The novel takes place not during the war, but after, and is an epistolary novel in which the main character, a writer, gradually learns the story of the occupation of Guernsey through her correspondence with the members of a very unique book club that formed on the island during the occupation.  Through the letters — and the letters she writes home after going to visit her new Guernsey friends herself — the story of their suffering and courage unfolds beautifully and naturally.

The atmosphere of postwar Britain and the love of books both permeate this novel so much that it’s impossible not to draw comparisons to 84, Charing Cross Road, which is of course not an epistolary novel but an actual collection of real-life epistles.  The epistolary form can be somewhat limiting, but in the case of The Guernsey Literary and Potato Peel Pie Society it is used so skilfully that the characters emerge as fully developed individuals in a vividly realized world. 

I had one tiny quibble with the novel, which was that the romantic subplot of the story took a completely different turn from what I had expected and hoped for, and I feel this was due to a significant piece of information being deliberately and somewhat manipulatively held back until too late in the story. I can’t say more than that without spoilering it, but rest assured it is an otherwise minor complaint about what was otherwise a thoroughly enjoyable and engrossing — not to mention very informative — novel.



Filed under Fiction -- historical

4 responses to “The Guernsey Literary and Potato Peel Pie Society, by Mary Ann Shaffer and Annie Barrows

  1. I want to talk to you about this. The romantic subplot went exactly where I hoped it would go. And I can’t remember a piece of information that was withheld (and I hate being manipulated, so I would think I would remember it).

  2. We’ll have to talk by email so we don’t spoil others!

    • I’m curious, too! I read this book last summer (great cottage read), and don’t remember any information that turned up late in the narrative impacting the outcome of the romantic subplot. If you would be so kind as to share, I would greatly appreciate it — my curiousity has been piqued!

      Great blog, by the way. I just discovered it this afternoon and am trying to strike a balance between reading as much of it as possible, and not getting myself fired. I think I’ll get back to working for now, but you’d better believe you’ve been bookmarked!


  3. OK, now that two people have asked, I have to reply, but … SPOILERS …

    Here’s the thing (and it’s been awhile since I read the book, so I’m fuzzy on names and details) …

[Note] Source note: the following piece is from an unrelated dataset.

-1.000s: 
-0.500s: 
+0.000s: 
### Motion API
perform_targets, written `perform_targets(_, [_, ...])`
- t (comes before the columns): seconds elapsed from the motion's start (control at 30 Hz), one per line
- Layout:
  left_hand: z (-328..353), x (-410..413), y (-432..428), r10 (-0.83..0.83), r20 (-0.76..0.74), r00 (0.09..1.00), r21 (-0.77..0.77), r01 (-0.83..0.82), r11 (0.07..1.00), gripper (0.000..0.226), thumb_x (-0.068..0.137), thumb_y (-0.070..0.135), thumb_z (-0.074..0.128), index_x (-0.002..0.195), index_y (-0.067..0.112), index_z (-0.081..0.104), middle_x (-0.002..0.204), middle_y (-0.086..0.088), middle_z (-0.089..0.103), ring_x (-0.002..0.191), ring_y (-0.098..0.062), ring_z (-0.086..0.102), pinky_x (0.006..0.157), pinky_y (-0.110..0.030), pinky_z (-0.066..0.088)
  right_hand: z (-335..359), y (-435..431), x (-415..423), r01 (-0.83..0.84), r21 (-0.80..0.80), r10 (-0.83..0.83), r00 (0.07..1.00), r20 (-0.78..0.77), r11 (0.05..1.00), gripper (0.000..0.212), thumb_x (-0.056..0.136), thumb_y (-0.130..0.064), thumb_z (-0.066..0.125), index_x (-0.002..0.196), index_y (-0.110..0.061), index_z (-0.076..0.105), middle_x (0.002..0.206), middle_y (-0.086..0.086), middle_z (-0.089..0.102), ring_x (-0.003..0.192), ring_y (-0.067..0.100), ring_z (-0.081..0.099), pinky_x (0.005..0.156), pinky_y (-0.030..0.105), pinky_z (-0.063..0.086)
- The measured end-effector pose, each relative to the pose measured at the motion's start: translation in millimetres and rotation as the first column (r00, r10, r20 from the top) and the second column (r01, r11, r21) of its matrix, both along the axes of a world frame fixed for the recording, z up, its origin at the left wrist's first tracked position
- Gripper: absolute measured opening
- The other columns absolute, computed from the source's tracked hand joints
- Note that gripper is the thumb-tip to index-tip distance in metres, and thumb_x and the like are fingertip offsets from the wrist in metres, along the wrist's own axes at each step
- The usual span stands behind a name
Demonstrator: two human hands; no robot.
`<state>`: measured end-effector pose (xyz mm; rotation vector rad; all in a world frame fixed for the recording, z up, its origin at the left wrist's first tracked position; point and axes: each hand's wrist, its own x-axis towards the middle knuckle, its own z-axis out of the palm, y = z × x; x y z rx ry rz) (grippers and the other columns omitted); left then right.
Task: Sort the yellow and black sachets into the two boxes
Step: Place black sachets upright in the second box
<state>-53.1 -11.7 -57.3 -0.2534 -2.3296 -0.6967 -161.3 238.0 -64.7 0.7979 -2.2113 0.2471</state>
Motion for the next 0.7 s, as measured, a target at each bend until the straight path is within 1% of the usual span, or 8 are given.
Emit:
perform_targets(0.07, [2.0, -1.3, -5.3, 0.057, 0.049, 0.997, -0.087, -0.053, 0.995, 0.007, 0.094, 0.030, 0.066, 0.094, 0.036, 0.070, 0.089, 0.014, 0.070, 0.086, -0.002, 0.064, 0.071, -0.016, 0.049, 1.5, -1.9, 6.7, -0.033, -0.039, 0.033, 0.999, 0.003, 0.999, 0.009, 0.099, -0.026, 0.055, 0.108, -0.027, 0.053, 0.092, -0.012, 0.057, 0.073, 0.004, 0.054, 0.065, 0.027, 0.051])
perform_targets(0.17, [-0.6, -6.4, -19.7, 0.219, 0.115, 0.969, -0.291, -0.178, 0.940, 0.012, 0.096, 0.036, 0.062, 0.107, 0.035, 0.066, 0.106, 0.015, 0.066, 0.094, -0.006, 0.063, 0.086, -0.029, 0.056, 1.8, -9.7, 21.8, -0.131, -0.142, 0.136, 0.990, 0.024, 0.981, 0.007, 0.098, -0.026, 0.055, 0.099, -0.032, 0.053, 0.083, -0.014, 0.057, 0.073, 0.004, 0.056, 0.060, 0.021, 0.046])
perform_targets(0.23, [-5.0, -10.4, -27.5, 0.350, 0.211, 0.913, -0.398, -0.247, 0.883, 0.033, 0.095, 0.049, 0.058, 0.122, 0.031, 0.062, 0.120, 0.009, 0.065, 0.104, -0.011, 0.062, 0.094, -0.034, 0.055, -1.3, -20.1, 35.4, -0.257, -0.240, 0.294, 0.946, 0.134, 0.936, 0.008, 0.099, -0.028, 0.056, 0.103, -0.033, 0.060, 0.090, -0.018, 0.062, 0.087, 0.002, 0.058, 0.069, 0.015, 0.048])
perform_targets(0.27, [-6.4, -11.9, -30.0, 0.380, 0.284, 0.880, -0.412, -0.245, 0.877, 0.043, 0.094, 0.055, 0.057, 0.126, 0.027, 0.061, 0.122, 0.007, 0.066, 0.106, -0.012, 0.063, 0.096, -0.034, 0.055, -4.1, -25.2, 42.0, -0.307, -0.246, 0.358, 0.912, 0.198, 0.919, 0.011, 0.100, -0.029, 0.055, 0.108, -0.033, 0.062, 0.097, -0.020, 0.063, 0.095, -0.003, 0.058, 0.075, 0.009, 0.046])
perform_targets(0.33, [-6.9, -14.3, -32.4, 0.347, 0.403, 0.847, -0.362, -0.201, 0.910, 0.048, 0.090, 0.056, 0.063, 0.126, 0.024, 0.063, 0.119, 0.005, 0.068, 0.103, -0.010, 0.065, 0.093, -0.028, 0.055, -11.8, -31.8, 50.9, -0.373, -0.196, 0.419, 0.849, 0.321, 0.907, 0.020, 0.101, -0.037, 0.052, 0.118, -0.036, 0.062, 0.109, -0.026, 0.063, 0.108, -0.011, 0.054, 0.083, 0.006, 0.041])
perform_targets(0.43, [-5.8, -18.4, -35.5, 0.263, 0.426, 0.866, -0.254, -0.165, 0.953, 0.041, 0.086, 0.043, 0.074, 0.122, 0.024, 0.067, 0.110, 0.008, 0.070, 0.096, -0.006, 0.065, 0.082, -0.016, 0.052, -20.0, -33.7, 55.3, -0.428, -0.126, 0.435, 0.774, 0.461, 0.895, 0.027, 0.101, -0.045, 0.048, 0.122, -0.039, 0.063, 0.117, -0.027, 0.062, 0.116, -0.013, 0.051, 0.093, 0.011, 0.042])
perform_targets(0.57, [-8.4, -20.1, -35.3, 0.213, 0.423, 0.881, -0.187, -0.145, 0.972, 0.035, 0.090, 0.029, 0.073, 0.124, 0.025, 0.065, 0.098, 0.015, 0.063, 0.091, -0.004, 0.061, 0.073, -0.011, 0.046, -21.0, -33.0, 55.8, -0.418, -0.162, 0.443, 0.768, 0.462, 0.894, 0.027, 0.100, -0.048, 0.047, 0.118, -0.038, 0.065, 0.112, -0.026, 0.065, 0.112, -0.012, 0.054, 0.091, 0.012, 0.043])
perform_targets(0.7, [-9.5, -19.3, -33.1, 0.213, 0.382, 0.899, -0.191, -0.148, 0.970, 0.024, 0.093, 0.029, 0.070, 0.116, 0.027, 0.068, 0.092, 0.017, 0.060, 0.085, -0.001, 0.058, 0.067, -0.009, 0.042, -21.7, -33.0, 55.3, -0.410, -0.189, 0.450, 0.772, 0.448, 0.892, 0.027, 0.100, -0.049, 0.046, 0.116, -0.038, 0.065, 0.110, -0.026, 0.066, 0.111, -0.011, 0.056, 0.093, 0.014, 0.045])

    The main character, whose name I cannot now remember? I really thought from the letters that there was a romance blooming between her and her editor-friend, or rather than he was in love with her silently from afar and that she was going to realize he was more than “just a friend.” The fact that he was gay was revealed quite late in the novel and totally took me by surprise … if it had been hinted earlier, I totally missed it. I could see there was a romance developing between her and the guy on Guernsey she was writing to, but I had this other romantic possibility in the back of my mind, and when it was casually mentioned that the other guy was gay, I was like, “the what now?” I’m probably the ONLY person who made that mistake.